• _Exercise prompt_
Which lines below contain the word "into"? Copy each of them.

Information supplied Block Start

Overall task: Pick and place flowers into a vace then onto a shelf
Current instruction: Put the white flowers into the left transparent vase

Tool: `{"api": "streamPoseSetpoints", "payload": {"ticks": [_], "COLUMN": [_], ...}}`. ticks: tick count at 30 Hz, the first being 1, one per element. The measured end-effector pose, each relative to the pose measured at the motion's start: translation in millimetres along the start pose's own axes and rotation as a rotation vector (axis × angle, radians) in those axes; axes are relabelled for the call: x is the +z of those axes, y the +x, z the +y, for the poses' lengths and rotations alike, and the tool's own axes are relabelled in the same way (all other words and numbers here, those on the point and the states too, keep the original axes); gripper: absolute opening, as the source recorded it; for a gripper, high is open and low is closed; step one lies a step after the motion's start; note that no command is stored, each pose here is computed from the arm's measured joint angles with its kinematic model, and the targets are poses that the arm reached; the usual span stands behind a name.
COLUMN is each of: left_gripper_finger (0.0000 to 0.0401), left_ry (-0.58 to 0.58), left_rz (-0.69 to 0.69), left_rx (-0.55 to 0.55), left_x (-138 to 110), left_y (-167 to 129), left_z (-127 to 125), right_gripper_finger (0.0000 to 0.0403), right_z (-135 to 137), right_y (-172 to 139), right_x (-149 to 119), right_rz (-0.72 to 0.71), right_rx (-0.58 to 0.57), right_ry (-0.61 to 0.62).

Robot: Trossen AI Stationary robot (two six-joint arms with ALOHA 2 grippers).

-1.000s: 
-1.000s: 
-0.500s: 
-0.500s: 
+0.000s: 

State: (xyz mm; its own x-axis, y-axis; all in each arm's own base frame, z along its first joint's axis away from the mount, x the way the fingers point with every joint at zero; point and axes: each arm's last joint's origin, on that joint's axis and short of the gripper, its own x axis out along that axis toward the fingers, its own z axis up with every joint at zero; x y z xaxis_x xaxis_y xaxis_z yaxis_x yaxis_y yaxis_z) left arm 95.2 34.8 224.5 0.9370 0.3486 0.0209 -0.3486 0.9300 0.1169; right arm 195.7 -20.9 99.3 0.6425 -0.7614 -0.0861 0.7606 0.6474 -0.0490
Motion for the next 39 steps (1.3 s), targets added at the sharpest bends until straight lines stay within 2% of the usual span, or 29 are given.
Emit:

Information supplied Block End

• _Exercise output_
Overall task: Pick and place flowers into a vace then onto a shelf
Current instruction: Put the white flowers into the left transparent vase

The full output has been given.